The idea for a disaster-themed educational game grew out of a lengthy conversation about Jane McGonical, world-renowned game designed and New York Times bestselling author, between two women: Annie Dennisdóttir Wright, a lead editor at Gameranx, and Willow Brugh, who works at Geeks Without Bounds. "We were intrigued by the idea of games being used for good, and practical, sustainable applications," Wright says. "Most recently, [McGonical] has talked quite extensively about the research that's being done with games as potential means of therapy or education or, basically, just the idea that they're not all mindless entertainment. Not that there's anything wrong with mindless entertainment, of course -- sometimes we need to just blow up a zombie -- but specifically that there's an untapped potential there, a learning mechanism that is more effective than a traditional classroom setting."
The earthquakes in New Zealand and Japan were a substantive starting point for Wright and Brugh. "After learning a bit more about the Pacific Ring of Fire, we started to hear things on our local news here in Seattle that our region ... [could] be next.... Apparently, our region can potentially suffer up to a 9.2 quake, so, you know, that's comforting."
Initially, Wright and Brugh conceived of a single development team building a user-friendly disaster preparedness program. GameSave evolved out of a fairly simple and recognizable concept: competition is good. A competitive environment for programmers "will make the entire thing a much more robust pool of gray matter from which to find a solution," Wright says. "And it's also a better application of the underlying principle -- the event itself is a game me: instead of getting a single team you pit other teams against each other to see who can come up with the best program."
Participating in GameSave is easy. A team can be composed of individuals who organize themselves through a registration site if they don't come as an organized unit. Teams can also be sponsored by their respective employers. Ideally, Wright and Brugh plan on bringing every team to Seattle for an intensive session with emergency management personnel prior to the official launch on June 10th. But participants don't even have to be present to compete: GameSave will stream the event, and if the sponsorship is there, Wright and Brugh plan on flying developers in to Seattle for a several weeks of building. GameSave currently has two full teams of developers ready to compete with several more in the wings.

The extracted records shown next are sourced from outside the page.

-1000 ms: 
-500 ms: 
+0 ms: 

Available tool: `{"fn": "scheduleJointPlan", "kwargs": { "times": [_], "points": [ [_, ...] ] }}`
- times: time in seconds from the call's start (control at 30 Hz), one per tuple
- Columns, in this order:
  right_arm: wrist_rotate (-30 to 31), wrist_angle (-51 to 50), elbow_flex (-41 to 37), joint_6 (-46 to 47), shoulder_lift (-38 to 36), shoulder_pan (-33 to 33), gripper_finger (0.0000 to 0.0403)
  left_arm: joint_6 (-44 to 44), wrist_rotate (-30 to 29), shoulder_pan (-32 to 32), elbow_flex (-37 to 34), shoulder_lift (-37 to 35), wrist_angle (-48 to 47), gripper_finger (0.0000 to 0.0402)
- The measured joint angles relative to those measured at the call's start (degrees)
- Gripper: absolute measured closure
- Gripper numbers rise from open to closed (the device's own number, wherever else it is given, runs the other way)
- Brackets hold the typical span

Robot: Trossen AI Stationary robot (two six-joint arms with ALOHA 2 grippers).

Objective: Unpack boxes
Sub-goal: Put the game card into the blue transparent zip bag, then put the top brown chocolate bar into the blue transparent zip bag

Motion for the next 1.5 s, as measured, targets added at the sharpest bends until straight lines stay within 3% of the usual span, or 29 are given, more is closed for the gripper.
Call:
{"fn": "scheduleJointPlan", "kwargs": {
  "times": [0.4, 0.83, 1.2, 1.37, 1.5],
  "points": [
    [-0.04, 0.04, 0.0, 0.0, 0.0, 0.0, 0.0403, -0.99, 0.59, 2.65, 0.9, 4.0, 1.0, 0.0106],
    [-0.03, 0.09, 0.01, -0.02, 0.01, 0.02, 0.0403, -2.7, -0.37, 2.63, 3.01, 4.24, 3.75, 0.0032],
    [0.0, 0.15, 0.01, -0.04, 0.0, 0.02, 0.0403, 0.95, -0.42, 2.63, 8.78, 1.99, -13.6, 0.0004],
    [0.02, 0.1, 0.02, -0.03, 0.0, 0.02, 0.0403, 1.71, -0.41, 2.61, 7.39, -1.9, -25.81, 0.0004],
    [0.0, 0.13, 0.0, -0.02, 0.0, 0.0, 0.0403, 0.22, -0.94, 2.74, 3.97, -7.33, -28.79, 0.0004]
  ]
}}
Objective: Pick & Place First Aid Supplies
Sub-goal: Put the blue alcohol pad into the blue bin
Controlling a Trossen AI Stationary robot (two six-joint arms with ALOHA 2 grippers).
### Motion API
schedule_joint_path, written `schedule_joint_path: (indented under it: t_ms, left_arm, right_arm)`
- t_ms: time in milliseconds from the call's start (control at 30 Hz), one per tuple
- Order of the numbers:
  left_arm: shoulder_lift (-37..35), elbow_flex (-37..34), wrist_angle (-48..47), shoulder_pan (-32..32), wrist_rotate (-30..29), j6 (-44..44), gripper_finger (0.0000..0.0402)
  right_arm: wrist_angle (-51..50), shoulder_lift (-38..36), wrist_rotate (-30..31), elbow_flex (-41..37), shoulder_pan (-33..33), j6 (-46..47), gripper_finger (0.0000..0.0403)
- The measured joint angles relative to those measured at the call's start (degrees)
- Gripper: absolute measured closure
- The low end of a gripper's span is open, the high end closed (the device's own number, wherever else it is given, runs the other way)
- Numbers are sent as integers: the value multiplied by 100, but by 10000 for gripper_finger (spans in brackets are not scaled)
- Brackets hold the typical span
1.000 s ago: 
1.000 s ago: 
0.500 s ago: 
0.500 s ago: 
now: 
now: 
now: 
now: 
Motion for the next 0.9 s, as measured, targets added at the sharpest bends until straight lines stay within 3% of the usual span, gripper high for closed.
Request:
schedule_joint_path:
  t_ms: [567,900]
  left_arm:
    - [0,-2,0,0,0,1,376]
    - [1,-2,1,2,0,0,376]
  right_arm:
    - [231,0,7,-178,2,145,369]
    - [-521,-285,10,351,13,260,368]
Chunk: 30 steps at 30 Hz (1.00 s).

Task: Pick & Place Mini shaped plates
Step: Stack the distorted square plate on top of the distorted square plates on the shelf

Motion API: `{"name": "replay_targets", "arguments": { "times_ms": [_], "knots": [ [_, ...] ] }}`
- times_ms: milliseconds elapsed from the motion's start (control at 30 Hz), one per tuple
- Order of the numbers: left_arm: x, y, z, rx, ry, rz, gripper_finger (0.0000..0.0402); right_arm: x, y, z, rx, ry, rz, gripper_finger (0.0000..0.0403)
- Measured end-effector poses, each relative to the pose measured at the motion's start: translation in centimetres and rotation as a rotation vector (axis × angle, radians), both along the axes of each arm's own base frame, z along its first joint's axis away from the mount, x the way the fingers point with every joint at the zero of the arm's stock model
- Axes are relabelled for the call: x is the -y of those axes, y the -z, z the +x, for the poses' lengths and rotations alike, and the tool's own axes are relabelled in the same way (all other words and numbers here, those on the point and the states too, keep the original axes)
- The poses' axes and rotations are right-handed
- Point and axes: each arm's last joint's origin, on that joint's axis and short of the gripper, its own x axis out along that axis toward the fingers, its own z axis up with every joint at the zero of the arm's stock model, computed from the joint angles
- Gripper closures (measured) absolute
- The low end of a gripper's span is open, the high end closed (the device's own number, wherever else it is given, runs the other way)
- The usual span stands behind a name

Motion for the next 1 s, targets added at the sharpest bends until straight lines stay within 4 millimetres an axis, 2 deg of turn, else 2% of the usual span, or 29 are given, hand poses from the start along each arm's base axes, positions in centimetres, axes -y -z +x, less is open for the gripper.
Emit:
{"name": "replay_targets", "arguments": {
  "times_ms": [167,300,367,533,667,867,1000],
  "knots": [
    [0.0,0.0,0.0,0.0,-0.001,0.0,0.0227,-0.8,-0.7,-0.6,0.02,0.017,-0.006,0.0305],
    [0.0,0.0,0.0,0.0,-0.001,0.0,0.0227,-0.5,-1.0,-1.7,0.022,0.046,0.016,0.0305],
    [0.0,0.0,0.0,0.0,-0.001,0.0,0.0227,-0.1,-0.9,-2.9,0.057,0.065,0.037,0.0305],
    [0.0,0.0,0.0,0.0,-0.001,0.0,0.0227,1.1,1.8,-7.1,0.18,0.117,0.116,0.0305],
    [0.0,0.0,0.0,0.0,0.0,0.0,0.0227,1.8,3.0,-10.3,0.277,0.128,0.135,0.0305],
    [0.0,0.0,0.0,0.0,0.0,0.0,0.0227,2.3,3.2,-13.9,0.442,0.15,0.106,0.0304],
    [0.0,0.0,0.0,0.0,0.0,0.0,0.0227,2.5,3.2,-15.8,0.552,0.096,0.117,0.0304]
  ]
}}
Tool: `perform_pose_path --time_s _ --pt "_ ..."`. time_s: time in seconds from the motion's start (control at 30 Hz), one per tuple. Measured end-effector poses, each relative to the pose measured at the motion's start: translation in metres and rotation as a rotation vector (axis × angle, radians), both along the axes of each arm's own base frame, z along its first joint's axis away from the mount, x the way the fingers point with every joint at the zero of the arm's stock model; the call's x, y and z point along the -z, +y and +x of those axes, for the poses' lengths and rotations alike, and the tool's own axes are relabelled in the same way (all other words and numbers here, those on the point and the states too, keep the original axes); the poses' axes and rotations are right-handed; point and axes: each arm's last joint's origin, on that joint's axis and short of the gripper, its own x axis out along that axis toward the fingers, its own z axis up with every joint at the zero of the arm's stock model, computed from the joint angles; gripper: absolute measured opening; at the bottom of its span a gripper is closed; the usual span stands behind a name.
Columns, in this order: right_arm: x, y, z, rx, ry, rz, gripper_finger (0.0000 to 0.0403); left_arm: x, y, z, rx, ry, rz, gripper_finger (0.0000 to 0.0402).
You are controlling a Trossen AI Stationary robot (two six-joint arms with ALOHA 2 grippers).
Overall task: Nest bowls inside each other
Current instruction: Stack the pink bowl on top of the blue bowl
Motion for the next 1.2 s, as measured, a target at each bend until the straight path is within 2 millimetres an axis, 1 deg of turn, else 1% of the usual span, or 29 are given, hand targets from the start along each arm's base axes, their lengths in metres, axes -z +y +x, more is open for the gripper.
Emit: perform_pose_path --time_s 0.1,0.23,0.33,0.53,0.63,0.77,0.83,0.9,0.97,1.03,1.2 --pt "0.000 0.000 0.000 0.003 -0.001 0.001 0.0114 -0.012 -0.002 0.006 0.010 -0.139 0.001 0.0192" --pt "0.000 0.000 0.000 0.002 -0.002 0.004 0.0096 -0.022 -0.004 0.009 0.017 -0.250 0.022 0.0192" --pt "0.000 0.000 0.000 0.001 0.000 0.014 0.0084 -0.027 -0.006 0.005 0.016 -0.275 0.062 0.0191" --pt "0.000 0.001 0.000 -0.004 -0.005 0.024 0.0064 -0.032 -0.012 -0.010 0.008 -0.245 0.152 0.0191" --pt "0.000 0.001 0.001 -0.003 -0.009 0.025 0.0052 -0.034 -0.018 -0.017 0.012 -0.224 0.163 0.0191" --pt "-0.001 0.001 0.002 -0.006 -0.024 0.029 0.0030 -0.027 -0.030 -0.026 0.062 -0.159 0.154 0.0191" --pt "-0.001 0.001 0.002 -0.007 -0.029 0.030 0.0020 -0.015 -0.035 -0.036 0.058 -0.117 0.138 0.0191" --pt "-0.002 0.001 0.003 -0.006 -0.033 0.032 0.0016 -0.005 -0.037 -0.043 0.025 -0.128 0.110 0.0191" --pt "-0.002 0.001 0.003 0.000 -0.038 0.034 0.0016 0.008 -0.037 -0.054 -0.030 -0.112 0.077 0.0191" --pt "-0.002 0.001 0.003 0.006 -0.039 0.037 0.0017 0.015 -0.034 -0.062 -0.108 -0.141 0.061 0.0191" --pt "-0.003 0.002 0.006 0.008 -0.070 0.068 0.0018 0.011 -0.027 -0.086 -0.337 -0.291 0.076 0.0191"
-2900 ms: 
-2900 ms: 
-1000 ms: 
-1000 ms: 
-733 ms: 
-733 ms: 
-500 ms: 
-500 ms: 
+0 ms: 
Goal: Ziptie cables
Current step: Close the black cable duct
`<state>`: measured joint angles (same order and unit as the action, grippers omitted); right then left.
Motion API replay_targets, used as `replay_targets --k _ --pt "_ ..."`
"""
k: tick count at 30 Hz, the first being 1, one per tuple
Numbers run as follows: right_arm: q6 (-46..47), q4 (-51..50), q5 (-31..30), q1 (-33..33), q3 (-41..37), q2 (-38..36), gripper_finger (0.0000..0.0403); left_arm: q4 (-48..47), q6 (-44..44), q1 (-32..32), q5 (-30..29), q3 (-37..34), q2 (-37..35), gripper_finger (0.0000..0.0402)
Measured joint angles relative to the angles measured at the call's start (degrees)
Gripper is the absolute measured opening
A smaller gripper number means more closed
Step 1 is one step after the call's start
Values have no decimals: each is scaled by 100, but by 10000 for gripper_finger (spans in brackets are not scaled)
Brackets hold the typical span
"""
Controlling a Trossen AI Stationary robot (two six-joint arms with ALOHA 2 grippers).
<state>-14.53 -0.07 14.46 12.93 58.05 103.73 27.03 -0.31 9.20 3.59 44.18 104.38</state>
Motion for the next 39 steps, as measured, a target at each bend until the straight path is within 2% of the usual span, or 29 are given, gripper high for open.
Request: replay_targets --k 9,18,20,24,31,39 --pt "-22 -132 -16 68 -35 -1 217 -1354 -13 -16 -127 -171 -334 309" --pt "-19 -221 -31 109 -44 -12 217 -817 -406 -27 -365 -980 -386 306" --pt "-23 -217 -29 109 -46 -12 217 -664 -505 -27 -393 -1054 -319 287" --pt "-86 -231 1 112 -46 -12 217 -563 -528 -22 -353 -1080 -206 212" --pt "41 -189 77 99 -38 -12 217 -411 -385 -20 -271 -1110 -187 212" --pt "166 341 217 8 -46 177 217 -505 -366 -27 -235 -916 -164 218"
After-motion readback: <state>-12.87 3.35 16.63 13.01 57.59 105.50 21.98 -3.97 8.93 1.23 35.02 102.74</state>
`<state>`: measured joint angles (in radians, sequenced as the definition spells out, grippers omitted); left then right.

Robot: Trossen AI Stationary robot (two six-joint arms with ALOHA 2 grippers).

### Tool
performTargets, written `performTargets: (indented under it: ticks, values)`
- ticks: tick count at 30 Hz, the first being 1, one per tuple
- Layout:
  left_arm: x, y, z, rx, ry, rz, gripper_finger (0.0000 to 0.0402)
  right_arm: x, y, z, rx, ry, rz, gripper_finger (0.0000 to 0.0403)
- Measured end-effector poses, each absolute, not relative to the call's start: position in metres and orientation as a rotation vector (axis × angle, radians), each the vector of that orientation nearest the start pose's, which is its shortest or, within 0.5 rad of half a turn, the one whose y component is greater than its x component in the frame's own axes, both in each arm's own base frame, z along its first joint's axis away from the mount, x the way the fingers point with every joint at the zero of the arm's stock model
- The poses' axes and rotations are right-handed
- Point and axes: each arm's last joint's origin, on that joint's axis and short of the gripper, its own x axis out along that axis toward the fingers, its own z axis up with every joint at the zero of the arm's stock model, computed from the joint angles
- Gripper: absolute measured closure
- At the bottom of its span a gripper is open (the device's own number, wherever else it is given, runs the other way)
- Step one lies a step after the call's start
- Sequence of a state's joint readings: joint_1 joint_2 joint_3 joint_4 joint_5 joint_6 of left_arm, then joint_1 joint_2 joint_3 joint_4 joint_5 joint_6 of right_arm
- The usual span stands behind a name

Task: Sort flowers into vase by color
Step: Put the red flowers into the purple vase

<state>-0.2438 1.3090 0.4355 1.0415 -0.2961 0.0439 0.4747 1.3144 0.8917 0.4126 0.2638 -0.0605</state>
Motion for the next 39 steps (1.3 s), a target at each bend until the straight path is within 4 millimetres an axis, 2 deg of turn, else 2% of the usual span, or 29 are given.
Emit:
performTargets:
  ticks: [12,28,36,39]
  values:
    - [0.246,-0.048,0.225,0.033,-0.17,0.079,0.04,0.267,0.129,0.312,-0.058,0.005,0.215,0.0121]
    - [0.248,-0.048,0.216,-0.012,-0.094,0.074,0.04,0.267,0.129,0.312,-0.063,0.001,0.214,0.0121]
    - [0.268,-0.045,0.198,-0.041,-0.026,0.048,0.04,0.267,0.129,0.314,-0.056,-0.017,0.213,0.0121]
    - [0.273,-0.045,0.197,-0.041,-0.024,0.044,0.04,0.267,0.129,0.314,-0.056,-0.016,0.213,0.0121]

Since its conception -- the result of "eight solid hours of butt-numbing brainstorming at our local Hackerspace, Jigsaw Renaissance with the whiteboard and a lot of coffee," says Wright -- GameSave has remained something of a small-scale operation. "We started thinking about what kind of resources we already had -- who we knew, which developer friends of ours might not be horrifically busy this summer, etc.," says Brugh. "But so far, we've got a lot of folks who seem to be willing to put in the overtime for it, and we're really grateful for that."